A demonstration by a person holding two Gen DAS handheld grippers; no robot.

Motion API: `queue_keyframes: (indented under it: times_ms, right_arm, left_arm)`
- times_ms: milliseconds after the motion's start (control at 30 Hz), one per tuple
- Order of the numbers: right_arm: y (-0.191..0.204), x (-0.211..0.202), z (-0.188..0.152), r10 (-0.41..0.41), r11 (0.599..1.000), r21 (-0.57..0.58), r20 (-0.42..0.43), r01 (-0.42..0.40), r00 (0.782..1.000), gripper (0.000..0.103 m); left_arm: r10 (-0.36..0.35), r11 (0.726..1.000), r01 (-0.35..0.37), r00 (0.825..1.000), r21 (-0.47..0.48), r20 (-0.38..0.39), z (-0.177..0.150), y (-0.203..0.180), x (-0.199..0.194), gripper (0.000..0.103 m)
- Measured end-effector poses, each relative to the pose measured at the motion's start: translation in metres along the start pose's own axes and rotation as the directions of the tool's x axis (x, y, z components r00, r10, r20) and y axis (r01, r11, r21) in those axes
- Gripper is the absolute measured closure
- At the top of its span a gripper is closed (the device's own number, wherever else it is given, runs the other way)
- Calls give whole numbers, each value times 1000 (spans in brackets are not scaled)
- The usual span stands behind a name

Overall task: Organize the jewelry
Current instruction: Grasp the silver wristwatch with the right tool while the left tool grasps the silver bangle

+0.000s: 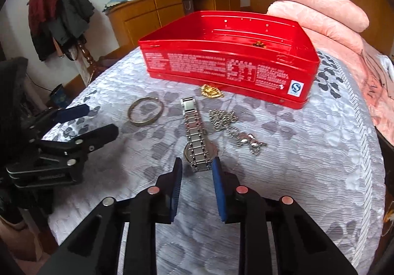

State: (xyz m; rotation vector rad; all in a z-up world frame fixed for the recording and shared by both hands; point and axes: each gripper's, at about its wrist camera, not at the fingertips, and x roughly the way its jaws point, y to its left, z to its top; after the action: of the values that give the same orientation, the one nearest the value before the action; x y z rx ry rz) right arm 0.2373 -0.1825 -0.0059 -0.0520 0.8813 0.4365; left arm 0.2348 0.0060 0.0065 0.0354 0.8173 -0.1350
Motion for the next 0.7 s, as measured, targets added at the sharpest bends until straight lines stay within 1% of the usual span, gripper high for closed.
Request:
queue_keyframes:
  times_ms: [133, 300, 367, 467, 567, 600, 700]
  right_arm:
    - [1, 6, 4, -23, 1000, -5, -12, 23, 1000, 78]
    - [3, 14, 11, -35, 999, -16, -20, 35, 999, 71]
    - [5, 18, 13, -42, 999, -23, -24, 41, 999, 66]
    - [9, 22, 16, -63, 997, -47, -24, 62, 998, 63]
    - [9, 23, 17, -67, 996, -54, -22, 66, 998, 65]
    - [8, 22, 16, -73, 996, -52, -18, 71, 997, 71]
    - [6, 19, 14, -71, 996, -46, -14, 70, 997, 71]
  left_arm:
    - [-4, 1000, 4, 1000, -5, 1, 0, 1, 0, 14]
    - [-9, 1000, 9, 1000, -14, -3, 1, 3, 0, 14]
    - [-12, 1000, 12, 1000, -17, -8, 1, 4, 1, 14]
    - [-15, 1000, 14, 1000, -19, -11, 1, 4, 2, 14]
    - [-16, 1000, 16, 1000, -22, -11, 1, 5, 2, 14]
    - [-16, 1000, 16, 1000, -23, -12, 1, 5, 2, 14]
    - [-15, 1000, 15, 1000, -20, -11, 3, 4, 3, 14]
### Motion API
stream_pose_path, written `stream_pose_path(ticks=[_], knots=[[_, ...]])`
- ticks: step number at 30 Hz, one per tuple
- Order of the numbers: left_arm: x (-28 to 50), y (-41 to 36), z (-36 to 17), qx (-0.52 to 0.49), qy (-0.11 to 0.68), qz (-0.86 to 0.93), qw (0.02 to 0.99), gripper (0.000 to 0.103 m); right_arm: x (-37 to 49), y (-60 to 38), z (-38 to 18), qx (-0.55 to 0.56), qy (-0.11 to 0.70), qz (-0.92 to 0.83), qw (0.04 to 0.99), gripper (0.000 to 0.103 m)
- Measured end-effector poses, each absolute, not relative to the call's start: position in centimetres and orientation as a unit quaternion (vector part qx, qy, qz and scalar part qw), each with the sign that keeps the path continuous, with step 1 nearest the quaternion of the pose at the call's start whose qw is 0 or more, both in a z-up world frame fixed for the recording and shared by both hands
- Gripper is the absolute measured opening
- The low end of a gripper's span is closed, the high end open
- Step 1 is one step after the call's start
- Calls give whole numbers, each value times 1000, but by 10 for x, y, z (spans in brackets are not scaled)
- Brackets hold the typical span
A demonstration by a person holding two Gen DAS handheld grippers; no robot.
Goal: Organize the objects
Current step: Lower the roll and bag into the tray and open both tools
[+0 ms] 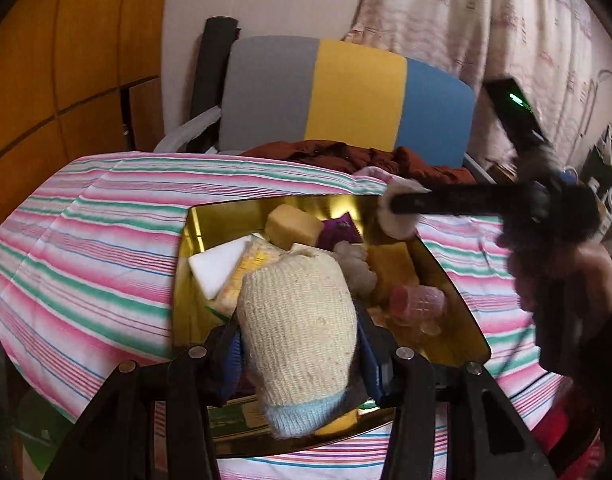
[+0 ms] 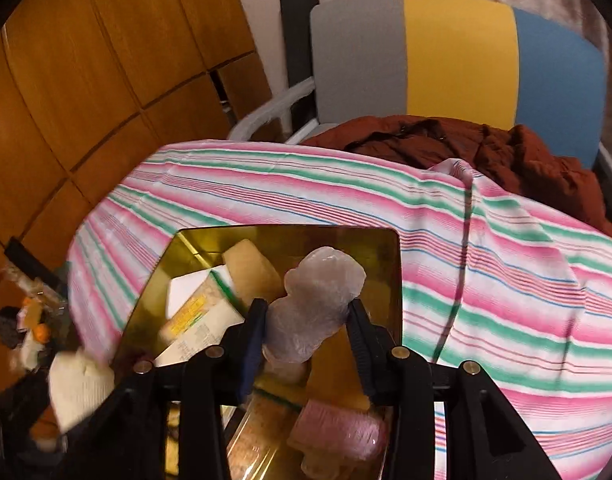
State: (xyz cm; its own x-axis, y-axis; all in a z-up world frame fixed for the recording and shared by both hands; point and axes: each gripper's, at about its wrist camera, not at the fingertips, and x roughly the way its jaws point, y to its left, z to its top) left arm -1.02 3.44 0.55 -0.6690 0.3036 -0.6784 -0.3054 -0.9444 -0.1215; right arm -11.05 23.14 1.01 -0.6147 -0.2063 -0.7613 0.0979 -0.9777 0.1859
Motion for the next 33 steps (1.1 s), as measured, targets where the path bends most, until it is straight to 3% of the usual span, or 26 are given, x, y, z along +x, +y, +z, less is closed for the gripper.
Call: stream_pose_path(ticks=[1,2,6,8,10,31,33], knots=[[-10,38,5,-371,7,913,169,49,-112,230,10,435,-60,-895,74,62],[-10,43,4,-372,14,912,173,49,-112,229,10,437,-60,-895,69,65],[-10,57,1,-371,33,910,183,49,-103,228,16,426,-44,-901,67,67],[-11,63,-1,-374,41,907,186,49,-94,234,19,419,-40,-906,51,78],[-11,67,-3,-377,44,906,188,49,-86,238,21,415,-33,-909,29,81],[-41,114,-13,-395,42,896,200,50,-6,299,13,399,-79,-911,-65,89],[-49,112,-12,-398,29,897,191,54,-4,301,12,399,-79,-911,-68,89]])
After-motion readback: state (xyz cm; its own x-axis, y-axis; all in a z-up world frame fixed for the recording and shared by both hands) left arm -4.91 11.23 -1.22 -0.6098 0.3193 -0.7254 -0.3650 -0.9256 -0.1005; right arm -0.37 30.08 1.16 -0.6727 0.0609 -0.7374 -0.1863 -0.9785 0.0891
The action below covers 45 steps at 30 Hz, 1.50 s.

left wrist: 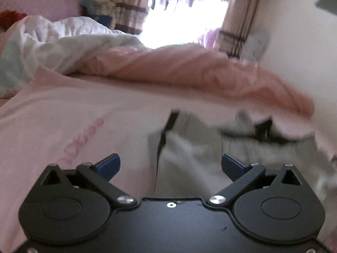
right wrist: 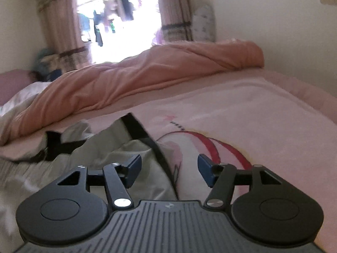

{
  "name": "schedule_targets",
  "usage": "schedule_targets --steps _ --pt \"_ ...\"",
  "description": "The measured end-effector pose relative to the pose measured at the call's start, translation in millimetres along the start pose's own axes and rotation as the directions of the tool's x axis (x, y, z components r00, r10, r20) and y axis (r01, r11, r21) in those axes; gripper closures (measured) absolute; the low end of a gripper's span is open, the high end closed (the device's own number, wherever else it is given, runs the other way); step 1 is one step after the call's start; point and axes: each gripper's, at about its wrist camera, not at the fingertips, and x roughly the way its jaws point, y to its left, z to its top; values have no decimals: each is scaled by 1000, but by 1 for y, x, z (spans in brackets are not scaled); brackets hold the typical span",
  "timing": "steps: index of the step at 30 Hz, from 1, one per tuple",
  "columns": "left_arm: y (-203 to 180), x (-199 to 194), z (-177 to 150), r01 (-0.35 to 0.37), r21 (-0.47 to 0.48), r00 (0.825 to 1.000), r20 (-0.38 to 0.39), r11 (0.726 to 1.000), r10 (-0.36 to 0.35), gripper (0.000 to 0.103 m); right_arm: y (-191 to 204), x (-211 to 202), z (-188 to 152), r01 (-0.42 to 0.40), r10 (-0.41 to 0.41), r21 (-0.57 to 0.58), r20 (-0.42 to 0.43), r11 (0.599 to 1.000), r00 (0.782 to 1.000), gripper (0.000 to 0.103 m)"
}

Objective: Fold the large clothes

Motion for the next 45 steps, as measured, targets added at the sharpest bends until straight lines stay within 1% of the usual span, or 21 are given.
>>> schedule_targets --steps 1,3,5,6,8,13,15,17,19,20,22,24,26,28,30,33,34,35,37,40,45 --pt "-5 4 -6 -18 28 1000 -4 999 18 0 8 -5 0 11 -10 -38 9 999 1000 37" --pt "-17 2 -17 -68 18 997 36 998 67 0 29 -12 1 40 -38 -92 23 995 999 58" --pt "-29 -6 -22 -16 -28 992 124 999 19 0 53 -17 1 5 1 -117 46 993 999 74" --pt "-42 -8 -23 42 -20 986 161 999 -38 0 68 -19 -1 -22 30 -122 57 992 998 77" --pt "-69 4 -23 75 32 980 183 997 -79 0 101 -19 -6 -80 88 -129 56 988 995 83" --pt "-139 30 -34 44 204 974 207 978 -87 0 199 -1 -32 -234 237 -199 -11 952 972 86" --pt "-144 54 -35 31 233 983 171 972 -73 0 220 17 -42 -235 230 -243 -47 941 972 86" --pt "-139 82 -40 -25 248 994 110 968 -2 0 220 36 -46 -200 184 -232 -88 952 979 87" --pt "-126 97 -46 -90 268 995 73 959 73 0 200 46 -43 -250 236 -143 -108 958 966 92" --pt "-117 101 -48 -80 271 996 69 959 64 0 192 47 -40 -228 216 -143 -94 963 972 95" --pt "-98 96 -44 -17 217 997 76 976 0 0 180 46 -37 -60 57 -225 -22 972 998 96" --pt "-89 93 -43 -113 224 989 114 968 89 0 146 53 -28 39 -43 -199 -18 979 999 96" --pt "-76 95 -43 -167 206 983 107 964 148 0 102 56 -18 28 -31 -88 -35 996 999 103" --pt "-63 97 -40 -164 147 984 89 975 152 0 64 53 -12 41 -42 -34 -29 999 999 103" --pt "-56 103 -37 -220 122 974 72 968 213 0 45 50 -11 -2 3 14 -46 1000 999 103" --pt "-46 94 -38 -248 59 968 65 967 244 0 61 40 -10 56 -58 -60 -29 997 998 103" --pt "-48 85 -36 -269 65 962 63 961 265 0 68 35 -9 81 -82 -83 -11 993 997 95" --pt "-52 74 -36 -275 73 960 72 959 270 0 72 23 -9 76 -74 -82 19 994 997 89" --pt "-66 48 -41 -250 80 966 94 965 243 0 80 -1 -9 -6 8 -46 41 999 999 88" --pt "-88 19 -47 -213 52 976 46 976 211 0 103 -34 -13 -78 79 -39 26 996 997 86" --pt "-127 4 -64 -154 126 987 63 980 147 0 148 -54 -15 -107 111 -223 8 969 994 80"
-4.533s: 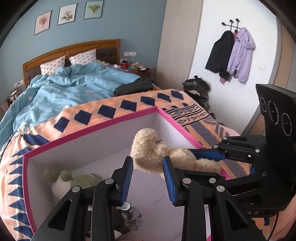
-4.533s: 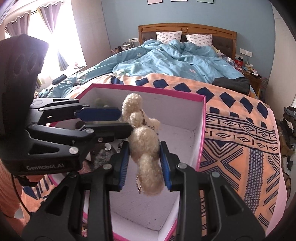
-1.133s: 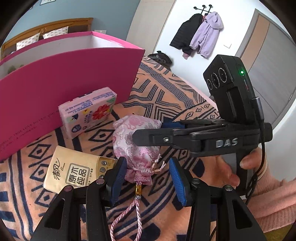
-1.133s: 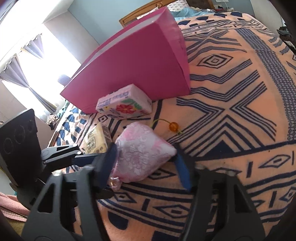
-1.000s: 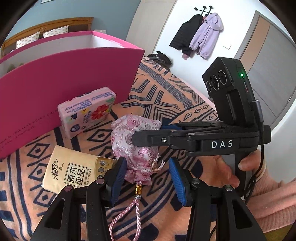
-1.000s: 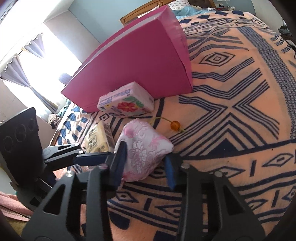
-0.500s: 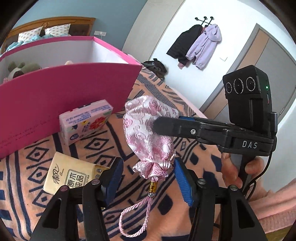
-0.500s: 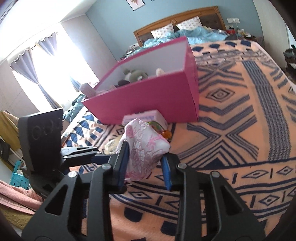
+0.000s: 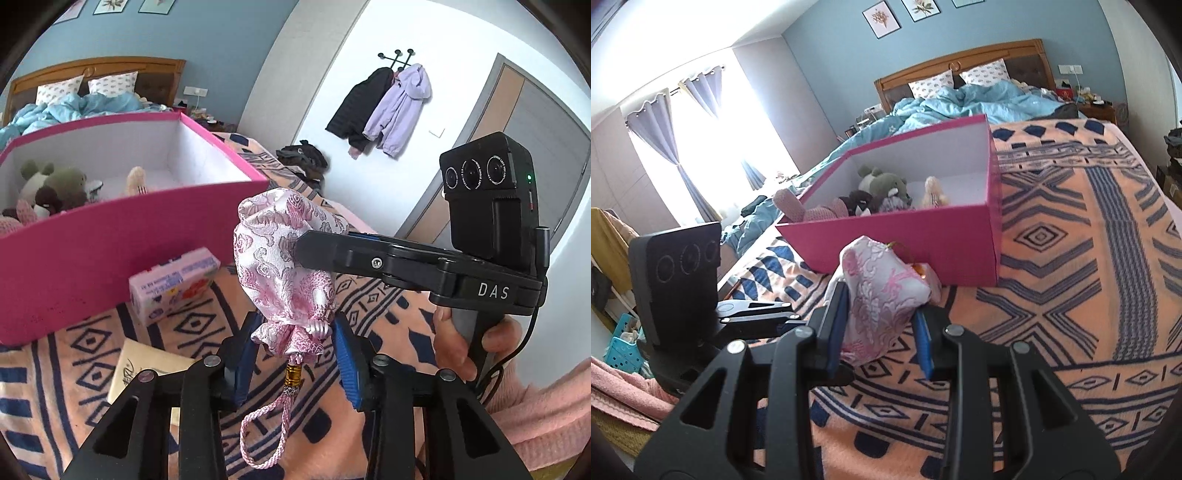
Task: Organize objects
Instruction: 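Lift the pink pouch with both grippers and carry it over the box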
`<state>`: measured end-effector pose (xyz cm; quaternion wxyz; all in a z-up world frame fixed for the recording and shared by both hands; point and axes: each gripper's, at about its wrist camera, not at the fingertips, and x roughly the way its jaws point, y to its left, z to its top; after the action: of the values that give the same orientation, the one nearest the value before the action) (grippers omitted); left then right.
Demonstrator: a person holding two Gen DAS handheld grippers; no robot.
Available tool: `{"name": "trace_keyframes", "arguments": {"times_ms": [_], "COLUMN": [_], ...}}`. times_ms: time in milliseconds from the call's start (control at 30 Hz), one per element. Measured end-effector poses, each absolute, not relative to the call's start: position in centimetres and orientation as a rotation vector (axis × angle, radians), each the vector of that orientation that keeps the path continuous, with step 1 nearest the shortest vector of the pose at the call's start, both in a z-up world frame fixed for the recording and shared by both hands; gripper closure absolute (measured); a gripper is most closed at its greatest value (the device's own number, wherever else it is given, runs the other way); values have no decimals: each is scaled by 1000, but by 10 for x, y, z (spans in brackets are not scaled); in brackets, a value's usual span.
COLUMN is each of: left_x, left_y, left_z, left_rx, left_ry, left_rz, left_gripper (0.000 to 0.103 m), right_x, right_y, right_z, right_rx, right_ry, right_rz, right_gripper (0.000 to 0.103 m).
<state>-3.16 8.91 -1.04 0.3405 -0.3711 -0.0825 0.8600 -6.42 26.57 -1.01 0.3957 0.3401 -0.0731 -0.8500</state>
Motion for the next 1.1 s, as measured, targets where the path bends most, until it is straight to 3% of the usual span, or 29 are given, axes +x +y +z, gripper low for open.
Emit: {"name": "trace_keyframes", "arguments": {"times_ms": [1100], "left_x": [-85], "left_y": [67], "left_z": [38], "left_rx": [-851], "left_ry": [-218], "left_rz": [2373], "left_gripper": [64], "right_x": [-112], "right_y": [238], "right_z": [50], "right_rx": [704], "right_ry": [-89], "right_rz": [-2188], "right_gripper": [68]}}
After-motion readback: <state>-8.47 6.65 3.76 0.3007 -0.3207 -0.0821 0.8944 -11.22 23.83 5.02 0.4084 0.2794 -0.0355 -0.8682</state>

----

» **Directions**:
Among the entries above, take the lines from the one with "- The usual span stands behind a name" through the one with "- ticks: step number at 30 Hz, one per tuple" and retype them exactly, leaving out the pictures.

» **Result for this exercise**:
- The usual span stands behind a name

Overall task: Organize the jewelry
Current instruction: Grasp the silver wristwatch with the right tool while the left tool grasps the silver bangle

+0.000s: 

State: (xyz m; rotation vector rad; all in a z-up world frame fixed for the recording and shared by both hands; point and axes: each gripper's, at about its wrist camera, not at the fingertips, and x roughly the way its jaws point, y to its left, z to its top; after the action: of the values that give the same orientation, the one nearest the value before the action; x y z rx ry rz) right arm 0.2373 -0.1825 -0.0059 -0.0520 0.8813 0.4365; left arm 0.2348 0.0060 0.0065 0.0354 0.8173 -0.1350
Motion for the next 0.7 s, as measured, targets added at the sharpest bends until straight lines stay within 1% of the usual span, gripper high for closed.
Request:
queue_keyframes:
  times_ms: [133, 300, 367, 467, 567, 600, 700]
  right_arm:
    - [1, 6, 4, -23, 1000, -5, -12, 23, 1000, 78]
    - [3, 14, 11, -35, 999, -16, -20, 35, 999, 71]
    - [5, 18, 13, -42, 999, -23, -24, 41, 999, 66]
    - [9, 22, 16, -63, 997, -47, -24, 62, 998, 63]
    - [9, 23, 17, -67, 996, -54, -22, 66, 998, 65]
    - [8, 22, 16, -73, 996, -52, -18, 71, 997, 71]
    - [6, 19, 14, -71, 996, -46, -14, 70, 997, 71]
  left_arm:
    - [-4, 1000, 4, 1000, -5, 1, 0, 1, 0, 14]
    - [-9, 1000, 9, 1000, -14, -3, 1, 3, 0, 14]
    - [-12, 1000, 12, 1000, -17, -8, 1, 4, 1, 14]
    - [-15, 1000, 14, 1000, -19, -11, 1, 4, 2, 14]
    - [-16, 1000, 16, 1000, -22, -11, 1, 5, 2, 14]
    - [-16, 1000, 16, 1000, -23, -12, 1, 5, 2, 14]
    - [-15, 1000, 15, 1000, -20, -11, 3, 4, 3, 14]
### Motion API
stream_pose_path, written `stream_pose_path(ticks=[_], knots=[[_, ...]])`
- ticks: step number at 30 Hz, one per tuple

The exercise has no further content.